IBM’s Blue Gene supercomputer can handle 4.5% of your brain’s processes – and might have all of them covered by 2019.
As powerful as many modern supercomputers are, none of them can match the overall processing power of the human brain. According to IBM, however, that may not be the case for long: The company’s Blue Gene supercomputer has already managed to simulate 4.5% of your brain’s processes at the same time, and the designers behind it say that they hope to have the entire brain done by 2019.
Blue Gene uses a refined version of the tech that IBM used to replicate all of the processes found in cats’ brains back in 2009. By hooking 147,456 1 gigabyte processors together, Blue Gene can simulate the actions of around one billion of your brain’s neurons and over ten trillion of the synapses which connect said neurons to one another (in total, human brains have around 20 billion neurons and 200 trillion synapses). Futher technical details surrounding the design team’s adventures in brain simulation can be found in their neatly-titled research paper.
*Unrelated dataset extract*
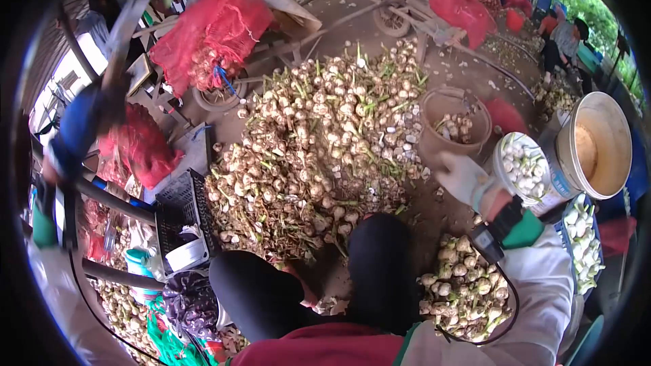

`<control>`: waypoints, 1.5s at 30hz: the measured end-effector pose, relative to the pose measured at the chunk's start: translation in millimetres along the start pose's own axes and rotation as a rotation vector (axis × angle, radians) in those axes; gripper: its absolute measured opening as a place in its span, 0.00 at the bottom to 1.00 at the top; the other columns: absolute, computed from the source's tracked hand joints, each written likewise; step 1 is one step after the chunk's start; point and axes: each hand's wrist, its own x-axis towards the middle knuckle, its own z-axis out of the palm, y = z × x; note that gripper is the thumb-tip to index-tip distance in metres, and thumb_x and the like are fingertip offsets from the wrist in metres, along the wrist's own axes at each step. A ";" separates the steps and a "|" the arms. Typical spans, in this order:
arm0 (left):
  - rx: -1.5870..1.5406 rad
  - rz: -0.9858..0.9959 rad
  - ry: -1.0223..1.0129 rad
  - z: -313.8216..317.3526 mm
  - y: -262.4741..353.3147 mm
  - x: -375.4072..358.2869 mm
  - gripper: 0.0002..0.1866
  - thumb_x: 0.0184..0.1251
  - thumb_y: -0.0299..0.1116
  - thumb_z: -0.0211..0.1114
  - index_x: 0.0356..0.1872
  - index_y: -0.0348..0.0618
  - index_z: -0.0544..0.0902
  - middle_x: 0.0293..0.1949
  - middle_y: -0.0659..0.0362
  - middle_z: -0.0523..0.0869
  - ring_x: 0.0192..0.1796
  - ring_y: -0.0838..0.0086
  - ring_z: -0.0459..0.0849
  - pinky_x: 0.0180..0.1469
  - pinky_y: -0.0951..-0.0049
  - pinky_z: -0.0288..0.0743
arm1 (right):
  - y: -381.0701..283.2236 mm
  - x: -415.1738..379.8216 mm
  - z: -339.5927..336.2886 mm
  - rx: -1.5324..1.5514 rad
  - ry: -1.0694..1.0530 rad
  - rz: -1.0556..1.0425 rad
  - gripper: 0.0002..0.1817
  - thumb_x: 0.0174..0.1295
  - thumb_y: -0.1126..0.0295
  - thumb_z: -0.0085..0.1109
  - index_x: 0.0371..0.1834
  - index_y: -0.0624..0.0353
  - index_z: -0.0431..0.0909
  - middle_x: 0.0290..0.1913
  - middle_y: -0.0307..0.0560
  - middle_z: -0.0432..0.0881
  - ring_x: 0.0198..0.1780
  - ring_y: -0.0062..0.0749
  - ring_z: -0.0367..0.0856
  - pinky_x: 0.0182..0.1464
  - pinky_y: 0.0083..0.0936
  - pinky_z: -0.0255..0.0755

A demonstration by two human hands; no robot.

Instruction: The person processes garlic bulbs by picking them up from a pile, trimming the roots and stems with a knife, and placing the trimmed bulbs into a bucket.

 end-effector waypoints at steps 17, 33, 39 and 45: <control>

Given this development and the creation of its SyNAPSE chip (which replicates the learning processes used by our own brains), it’s hard not to wonder about how far IBM can really go with cognitive computing. Modeling computers on the most powerful natural processor we know of is a clever strategy and the uses for computers as powerful as our brains would be plentiful. How much money could these things win on TV game shows? The mind boggles. We’ll have to wait until 2019 (or later) to see if it’s really possible, though.